> [Required action]: From the data below, return all lines holding the string "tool".

=-=-=-=-=

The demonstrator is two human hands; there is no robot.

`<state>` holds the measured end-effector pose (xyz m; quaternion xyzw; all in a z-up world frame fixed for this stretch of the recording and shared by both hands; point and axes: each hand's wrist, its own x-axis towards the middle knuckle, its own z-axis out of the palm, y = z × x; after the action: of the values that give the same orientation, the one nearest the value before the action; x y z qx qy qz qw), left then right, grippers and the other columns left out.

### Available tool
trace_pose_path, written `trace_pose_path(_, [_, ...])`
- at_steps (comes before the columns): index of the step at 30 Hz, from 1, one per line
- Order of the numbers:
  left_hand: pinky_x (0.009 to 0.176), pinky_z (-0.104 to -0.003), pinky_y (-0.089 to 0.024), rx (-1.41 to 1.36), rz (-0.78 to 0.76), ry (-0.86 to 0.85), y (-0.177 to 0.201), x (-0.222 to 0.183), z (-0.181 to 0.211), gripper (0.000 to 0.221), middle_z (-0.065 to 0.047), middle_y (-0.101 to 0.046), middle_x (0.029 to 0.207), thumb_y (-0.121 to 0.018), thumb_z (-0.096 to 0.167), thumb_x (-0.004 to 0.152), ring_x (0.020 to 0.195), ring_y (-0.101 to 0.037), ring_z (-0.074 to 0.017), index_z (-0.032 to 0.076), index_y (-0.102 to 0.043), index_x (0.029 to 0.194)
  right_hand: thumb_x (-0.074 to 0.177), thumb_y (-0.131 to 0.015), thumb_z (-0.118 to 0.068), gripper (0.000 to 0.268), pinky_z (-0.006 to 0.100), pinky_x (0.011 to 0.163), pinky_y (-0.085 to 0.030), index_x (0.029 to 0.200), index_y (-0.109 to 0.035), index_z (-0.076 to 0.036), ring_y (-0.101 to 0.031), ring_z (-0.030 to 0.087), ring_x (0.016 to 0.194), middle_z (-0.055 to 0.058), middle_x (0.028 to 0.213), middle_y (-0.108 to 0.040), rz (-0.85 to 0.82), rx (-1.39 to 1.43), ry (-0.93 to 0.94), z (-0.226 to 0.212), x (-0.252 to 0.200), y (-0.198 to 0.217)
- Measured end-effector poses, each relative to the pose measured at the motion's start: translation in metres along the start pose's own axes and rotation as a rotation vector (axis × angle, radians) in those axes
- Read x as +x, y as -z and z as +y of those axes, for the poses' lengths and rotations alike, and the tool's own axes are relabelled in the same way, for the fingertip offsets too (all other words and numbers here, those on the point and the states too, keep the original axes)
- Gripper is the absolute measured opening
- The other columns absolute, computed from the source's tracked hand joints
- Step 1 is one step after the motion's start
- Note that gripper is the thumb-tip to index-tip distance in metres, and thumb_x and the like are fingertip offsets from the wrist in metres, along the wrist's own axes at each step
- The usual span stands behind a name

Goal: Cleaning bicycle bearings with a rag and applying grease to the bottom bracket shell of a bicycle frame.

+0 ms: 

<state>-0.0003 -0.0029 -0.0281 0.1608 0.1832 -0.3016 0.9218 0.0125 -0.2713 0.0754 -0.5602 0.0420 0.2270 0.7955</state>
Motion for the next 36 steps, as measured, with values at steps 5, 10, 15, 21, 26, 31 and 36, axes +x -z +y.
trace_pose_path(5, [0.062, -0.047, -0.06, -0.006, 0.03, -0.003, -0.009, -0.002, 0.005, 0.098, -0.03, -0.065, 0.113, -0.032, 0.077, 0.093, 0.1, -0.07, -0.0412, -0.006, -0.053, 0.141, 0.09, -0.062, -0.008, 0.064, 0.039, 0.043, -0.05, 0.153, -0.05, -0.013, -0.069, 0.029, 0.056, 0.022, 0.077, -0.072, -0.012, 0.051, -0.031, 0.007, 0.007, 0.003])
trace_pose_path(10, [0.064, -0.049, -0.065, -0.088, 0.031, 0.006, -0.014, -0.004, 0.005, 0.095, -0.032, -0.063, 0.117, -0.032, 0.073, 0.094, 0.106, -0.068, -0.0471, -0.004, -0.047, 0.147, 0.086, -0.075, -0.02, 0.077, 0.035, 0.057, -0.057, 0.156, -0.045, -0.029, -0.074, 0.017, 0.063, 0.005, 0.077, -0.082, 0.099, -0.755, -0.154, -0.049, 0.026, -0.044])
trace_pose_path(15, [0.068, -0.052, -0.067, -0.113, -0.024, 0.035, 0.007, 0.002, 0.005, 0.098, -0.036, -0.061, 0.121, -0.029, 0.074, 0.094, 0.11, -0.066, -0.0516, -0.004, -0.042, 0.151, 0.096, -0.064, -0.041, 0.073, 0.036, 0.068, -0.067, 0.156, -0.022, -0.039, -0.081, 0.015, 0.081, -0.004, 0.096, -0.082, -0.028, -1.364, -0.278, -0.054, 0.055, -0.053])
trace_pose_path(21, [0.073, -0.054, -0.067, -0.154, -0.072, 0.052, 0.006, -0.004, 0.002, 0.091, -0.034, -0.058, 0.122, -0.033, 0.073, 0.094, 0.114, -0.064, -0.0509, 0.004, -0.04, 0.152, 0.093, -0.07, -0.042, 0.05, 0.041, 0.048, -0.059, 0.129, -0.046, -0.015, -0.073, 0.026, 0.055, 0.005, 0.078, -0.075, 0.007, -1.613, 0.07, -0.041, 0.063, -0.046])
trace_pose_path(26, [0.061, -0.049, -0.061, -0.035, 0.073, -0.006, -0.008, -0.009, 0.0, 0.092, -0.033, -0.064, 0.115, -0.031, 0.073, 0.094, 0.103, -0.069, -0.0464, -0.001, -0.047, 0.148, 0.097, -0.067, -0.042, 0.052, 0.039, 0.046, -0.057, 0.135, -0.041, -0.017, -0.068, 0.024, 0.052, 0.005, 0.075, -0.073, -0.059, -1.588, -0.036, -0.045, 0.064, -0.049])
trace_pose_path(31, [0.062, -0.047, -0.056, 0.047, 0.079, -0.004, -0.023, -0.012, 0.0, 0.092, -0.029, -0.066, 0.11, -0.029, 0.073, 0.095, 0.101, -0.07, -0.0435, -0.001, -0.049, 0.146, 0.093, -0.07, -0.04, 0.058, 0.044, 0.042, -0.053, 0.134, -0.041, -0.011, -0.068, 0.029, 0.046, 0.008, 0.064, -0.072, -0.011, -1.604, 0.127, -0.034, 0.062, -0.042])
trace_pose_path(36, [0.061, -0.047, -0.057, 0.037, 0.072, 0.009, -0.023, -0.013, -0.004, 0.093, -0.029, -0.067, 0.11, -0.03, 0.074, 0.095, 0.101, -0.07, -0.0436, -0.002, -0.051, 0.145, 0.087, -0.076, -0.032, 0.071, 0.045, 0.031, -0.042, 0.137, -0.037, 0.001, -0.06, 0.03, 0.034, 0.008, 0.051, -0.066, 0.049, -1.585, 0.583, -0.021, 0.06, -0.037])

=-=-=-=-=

> [Solution for this exercise]:
### Available tool
- Read x as +x, y as -z and z as +y of those axes, for the poses' lengths and rotations alike, and the tool's own axes are relabelled in the same way, for the fingertip offsets too (all other words and numbers here, those on the point and the states too, keep the original axes)

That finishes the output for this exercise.